Tribuna Económica
Joaquín Aurioles
Inventarios de diciembre (4). Desigualdad
En Economía, la “rigidez” de los precios se da cuando estos no se ajustan a las variaciones de la oferta o de la demanda. Por ejemplo, ante una subida del precio del carburante por la Guerra de Ucrania, los transportistas se vieron compelidos a tragarse ese encarecimiento: rigidez. La rigidez de los precios de los productos de consumo masivo ha originado revueltas y revoluciones. Así se explicaba en las aulas de otro tiempo de un bien básico y típicamente rígido como el del pan: pero entonces no había tarjetas de crédito, supermercados, ni se hablaba del gluten y sus intolerancias; era el miedo al hambre. Ya lejos aquella miseria, si un producto o servicio llega a ser más que abundante, su precio debería bajar. Pero a menudo no es así. La perfección de los ajustes teóricos choca con la complejidad de los factores influyentes. Incluidos los subjetivos, como las expectativas y deseos de los consumidores.
Si los tipos de interés han subido, como es ahora el caso, en buena lógica los aspirantes a propietarios o pequeños inversores en ladrillo se retraerán, ante el riesgo de hacer muy pesada su carga crediticia durante años. Sin embargo, los precios de la vivienda no sólo se muestran rígidos ante un incremento de los intereses; y no se abaratan, sino al contrario. Diríase que esto es paranormal. ¿Por qué una familia querría seguir deseando comprar en estas condiciones?
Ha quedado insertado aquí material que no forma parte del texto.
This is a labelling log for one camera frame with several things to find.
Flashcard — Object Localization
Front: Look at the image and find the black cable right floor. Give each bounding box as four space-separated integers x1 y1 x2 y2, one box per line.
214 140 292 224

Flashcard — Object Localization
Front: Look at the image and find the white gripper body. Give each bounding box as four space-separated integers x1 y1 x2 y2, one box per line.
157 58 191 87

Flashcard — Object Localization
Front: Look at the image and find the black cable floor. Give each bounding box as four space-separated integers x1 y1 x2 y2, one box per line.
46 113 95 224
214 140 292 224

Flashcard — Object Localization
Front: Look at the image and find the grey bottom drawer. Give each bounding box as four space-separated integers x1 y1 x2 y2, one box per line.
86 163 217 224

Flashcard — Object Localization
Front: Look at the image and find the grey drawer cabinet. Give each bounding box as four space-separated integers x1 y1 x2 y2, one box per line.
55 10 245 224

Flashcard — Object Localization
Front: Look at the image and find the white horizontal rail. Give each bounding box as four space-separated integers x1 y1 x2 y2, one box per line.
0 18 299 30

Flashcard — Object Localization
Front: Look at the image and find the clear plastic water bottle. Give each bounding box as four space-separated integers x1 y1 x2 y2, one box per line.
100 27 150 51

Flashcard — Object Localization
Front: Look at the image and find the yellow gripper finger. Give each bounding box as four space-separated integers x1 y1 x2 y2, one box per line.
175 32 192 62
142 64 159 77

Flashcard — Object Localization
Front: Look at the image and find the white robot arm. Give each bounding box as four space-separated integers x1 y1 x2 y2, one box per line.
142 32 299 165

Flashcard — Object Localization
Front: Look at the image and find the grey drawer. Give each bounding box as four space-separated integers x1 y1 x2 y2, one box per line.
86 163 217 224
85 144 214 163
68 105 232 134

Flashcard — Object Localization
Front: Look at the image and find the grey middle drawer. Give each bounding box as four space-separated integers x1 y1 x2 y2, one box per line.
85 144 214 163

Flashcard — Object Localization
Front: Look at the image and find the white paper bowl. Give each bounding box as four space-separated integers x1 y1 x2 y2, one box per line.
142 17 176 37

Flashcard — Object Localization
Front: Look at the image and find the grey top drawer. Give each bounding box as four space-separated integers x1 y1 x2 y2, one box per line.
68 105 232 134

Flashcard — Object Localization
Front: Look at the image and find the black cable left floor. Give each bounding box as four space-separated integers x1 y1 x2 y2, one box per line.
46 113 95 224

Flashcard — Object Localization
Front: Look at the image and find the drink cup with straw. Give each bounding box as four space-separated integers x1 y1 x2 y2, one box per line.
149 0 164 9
Cabe explicarlo porque los ingresos de muchos particulares han crecido más de lo que suben los tipos. O porque el parque de viviendas sigue siendo escaso para ciertos niveles de renta. O porque la crisis del ladrillo y la posterior pandemia crearon una bolsa de demandantes. O porque el éxito del turismo es inflacionario (en las vacaciones del turista interior del 2024, en los últimos siete meses el paquete turístico ha subido en España un 22%, y un 31% el precio de los hoteles, mientras que la inflación interanual es sólo de 2,8%. ¡Y todo está lleno! Huele a endeudamiento).
Estas conjeturas conocen divergencias notables entre territorios, que hacen incomparables los mercados. Nada tiene que ver un inmueble del centro de Madrid o de Cádiz capital con una promoción de adosados en Cuenca o una casa heredada en proindiviso en la España vaciada. En las millas doradas de las grandes urbes y en la costa todo se vende mejor, pero se compra más caro, y permitan la obviedad. En la antesala de cualesquiera elecciones próximas, se prometerá el oro y el moro público para fomentar el acceso a la vivienda en propiedad y alquiler. Déjà vu: lo hemos visto antes.
En nuestro país, la propensión a poseer con escritura notarial un sitio donde vivir, junto con la exigua cantidad de inversores del capitalismo popular en bolsa, siguen siendo rasgos autóctonos. Los alquileres desbocados animan a comprar casa propia, esperando, el hipotecado, que soportar un mayor coste de su deuda a largo plazo se vea compensado por unos ingresos del trabajo que se incrementan; y con una revalorización de su propiedad, aunque esta pudiera depreciarse por circunstancias ajenas a su control, como una crisis económica, bélica o sanitaria. Continuando en clave española, hay un factor sintomático en las aparentes rigideces del mercado de la vivienda: la construcción inmobiliaria no para de crecer. “El casado, casa quiere”; los crecientes tipos de interés no disuaden de ese natural deseo; los salarios y los ingresos de los autónomos supervivientes se han ajustado en buena medida a una reciente inflación desatada –que ya no lo es–, y no parece haber temor a una reedición de la última burbuja inmobiliaria (1997-2007). Ahora, los metros cuadrados suben más que los intereses que cuesta el hacerse con ellos en propiedad. ¿Es esto rígido o elástico? Es el mercado... que es imperfecto.